Havia também considerações de natureza lexical: o marco legal sobre advocacia de 8 de junho de 1874, n. 1938, referia-se apenas ao gênero masculino, utilizando o termo "advogado" e nunca "advogada". A sentença também determinou que "no gênero humano, existem diferenças e desigualdades naturais [...] E, portanto, não se pode pedir ao legislador que remova nem mesmo as diferenças naturais inerentes ao gênero humano".[11]

A decisão também continha argumentos que eram tudo menos legais e reforçavam estereótipos de gênero. Afirma que as mulheres não podiam ser advogadas porque era impróprio para elas convergir "no clamor dos julgamentos públicos",[11] talvez discutindo temas embaraçosos para "meninas honestas";[11] ou que usavam togas sobre as roupas, tipicamente consideradas "estranhas e bizarras";[11] ou porque poderiam induzir os juízes a favorecer uma "advogada bonita".[11] Uma exclusão justificada também pela reserva natural do sexo, sua natureza, destinação, fragilidade física e a falta de características intelectuais e morais adequadas, como firmeza, severidade, constância que impediriam as mulheres de lidar com “assuntos públicos”.[11]

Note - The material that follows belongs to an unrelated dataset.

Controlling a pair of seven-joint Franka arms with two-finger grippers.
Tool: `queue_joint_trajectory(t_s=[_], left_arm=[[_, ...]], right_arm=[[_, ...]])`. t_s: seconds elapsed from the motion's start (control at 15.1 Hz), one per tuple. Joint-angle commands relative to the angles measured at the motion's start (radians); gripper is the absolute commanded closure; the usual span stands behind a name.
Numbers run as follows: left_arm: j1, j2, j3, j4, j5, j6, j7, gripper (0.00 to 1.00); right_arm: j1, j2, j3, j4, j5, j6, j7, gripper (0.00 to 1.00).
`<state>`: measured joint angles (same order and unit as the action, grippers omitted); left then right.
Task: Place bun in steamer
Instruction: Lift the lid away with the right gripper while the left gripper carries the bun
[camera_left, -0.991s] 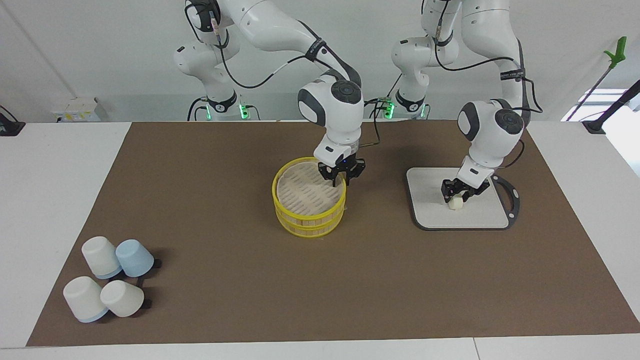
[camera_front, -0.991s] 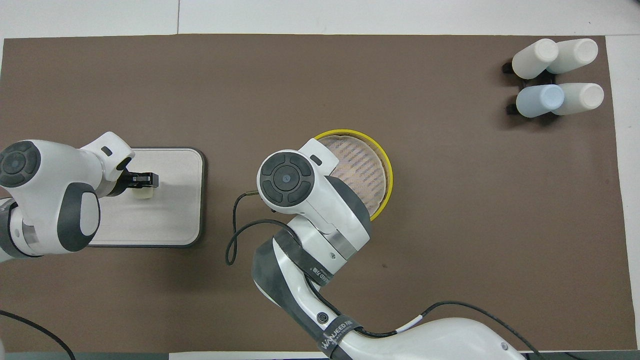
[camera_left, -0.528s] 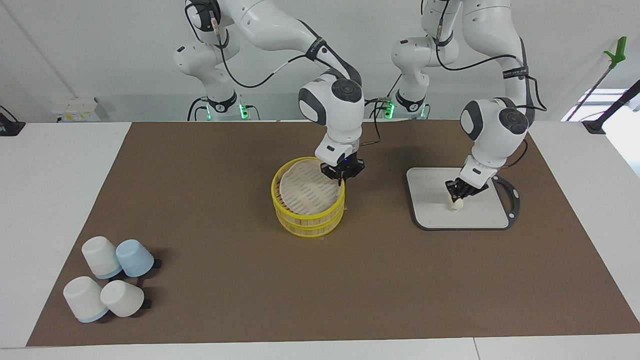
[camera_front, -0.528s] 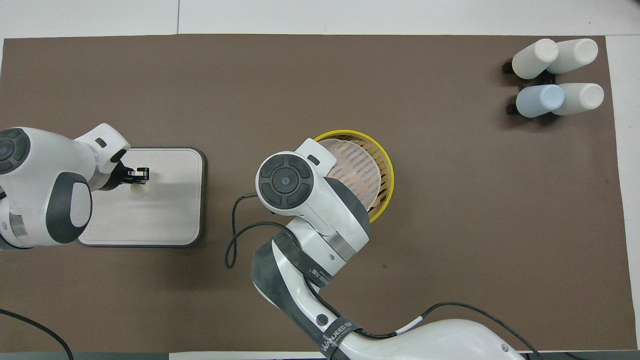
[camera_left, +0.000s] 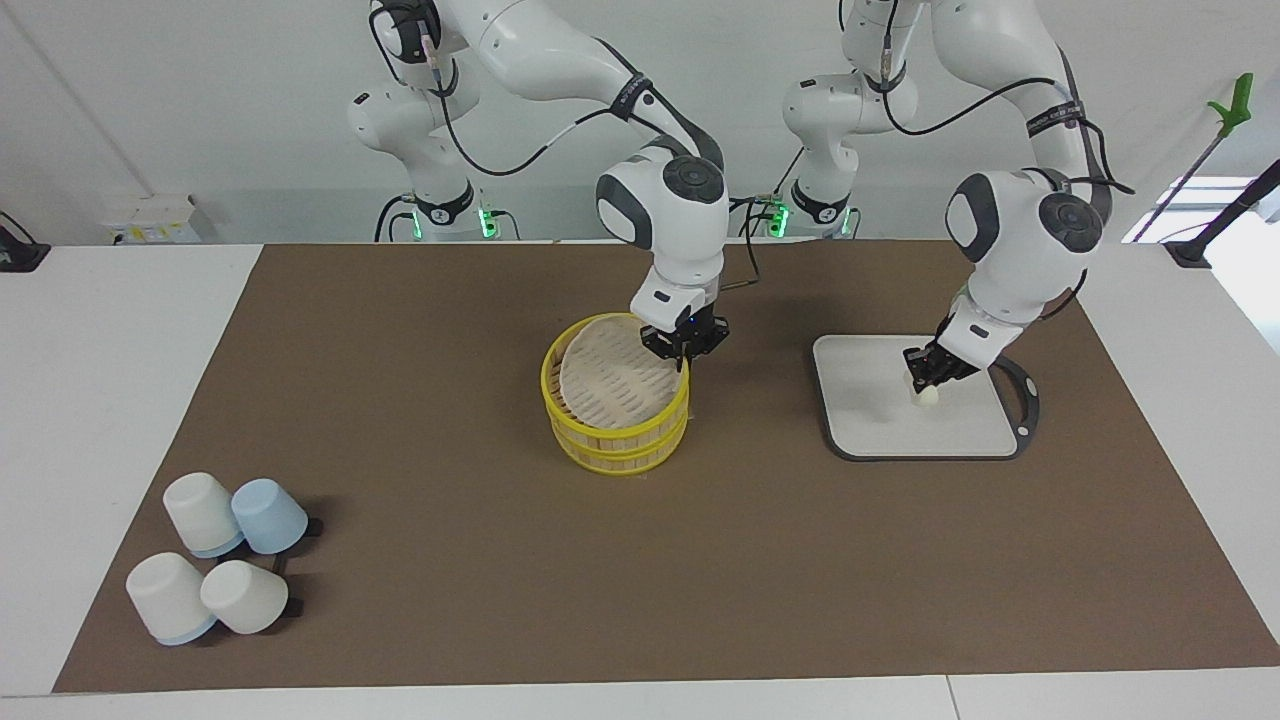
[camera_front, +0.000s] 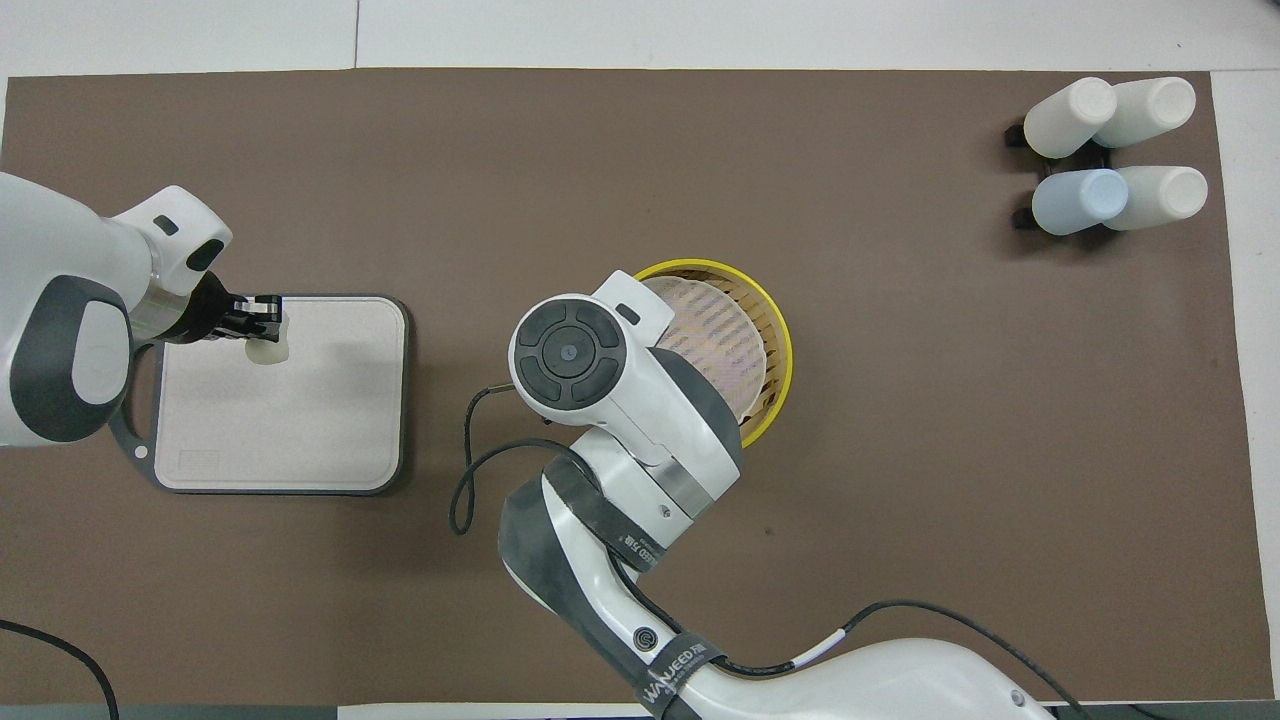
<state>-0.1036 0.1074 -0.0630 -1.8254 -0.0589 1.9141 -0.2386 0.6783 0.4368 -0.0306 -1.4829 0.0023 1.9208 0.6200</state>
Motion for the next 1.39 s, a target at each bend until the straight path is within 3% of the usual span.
queue_joint_trajectory(t_s=[0.0, 0.2, 0.46, 0.59, 0.73, 0.99, 1.19, 1.25, 1.32], left_arm=[[-0.086, 0.017, 0.012, 0.072, -0.007, -0.055, -0.138, 0.89], [-0.239, 0.024, 0.012, 0.06, -0.007, 0.04, -0.368, 0.89], [-0.453, 0.112, 0.015, 0.055, -0.001, 0.196, -0.625, 0.89], [-0.505, 0.132, 0.014, 0.052, -0.001, 0.252, -0.682, 0.88], [-0.571, 0.204, 0.017, 0.061, 0.011, 0.316, -0.75, 0.88], [-0.6, 0.282, 0.017, 0.052, 0.053, 0.41, -0.791, 0.8], [-0.611, 0.299, 0.017, 0.043, 0.056, 0.43, -0.801, 0.6], [-0.611, 0.298, 0.017, 0.044, 0.056, 0.427, -0.804, 0.46], [-0.611, 0.298, 0.017, 0.049, 0.056, 0.424, -0.811, 0.24]], right_arm=[[-0.069, -0.015, 0.008, 0.049, -0.001, -0.081, -0.067, 1.0], [-0.158, -0.068, 0.006, 0.039, 0.004, -0.17, -0.218, 1.0], [-0.307, -0.141, 0.008, 0.004, 0.005, -0.273, -0.465, 1.0], [-0.388, -0.164, 0.008, -0.01, 0.005, -0.318, -0.558, 1.0], [-0.468, -0.18, 0.008, -0.026, 0.005, -0.335, -0.687, 1.0], [-0.552, -0.194, 0.008, -0.057, 0.012, -0.335, -0.809, 1.0], [-0.537, -0.197, 0.008, -0.057, 0.012, -0.333, -0.801, 1.0], [-0.539, -0.197, 0.008, -0.059, 0.012, -0.332, -0.801, 1.0], [-0.539, -0.197, 0.008, -0.059, 0.012, -0.332, -0.801, 1.0]])
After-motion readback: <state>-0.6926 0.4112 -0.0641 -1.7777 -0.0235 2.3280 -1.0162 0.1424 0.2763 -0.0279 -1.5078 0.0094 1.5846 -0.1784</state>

A anulação desencadeou um intenso debate, não apenas na Itália, e o assunto recebeu ampla cobertura de 25 jornais italianos apoiando os papéis públicos das mulheres e apenas três contra, como evidenciado pelo estudo de um advogado contemporâneo de Poët, Ferdinando Santoni de Sio, no ensaio "As mulheres e a advocacia".[12][10] Em 4 de dezembro de 1883, o Corriere della Sera publicou uma entrevista em que Lidia Poët comentava a sentença e resgatava sua trajetória de estudante, desde os primeiros dias do curso, quando foi acolhida pelos colegas "com grande curiosidade, mas com igual benevolência",[13] até o dia da formatura, que contou com a presença de mais de 500 alunos e palavras de reconhecimento do senador Cesare Bertea, em nome da "humanidade e liberdade".[13] Lídia Poët não pôde, portanto, exercer plenamente a sua profissão, mas colaborou com o irmão Giovanni Enrico e tornou-se ativa sobretudo na defesa dos direitos dos menores, dos marginalizados e das mulheres, apoiando também a causa do sufrágio feminino.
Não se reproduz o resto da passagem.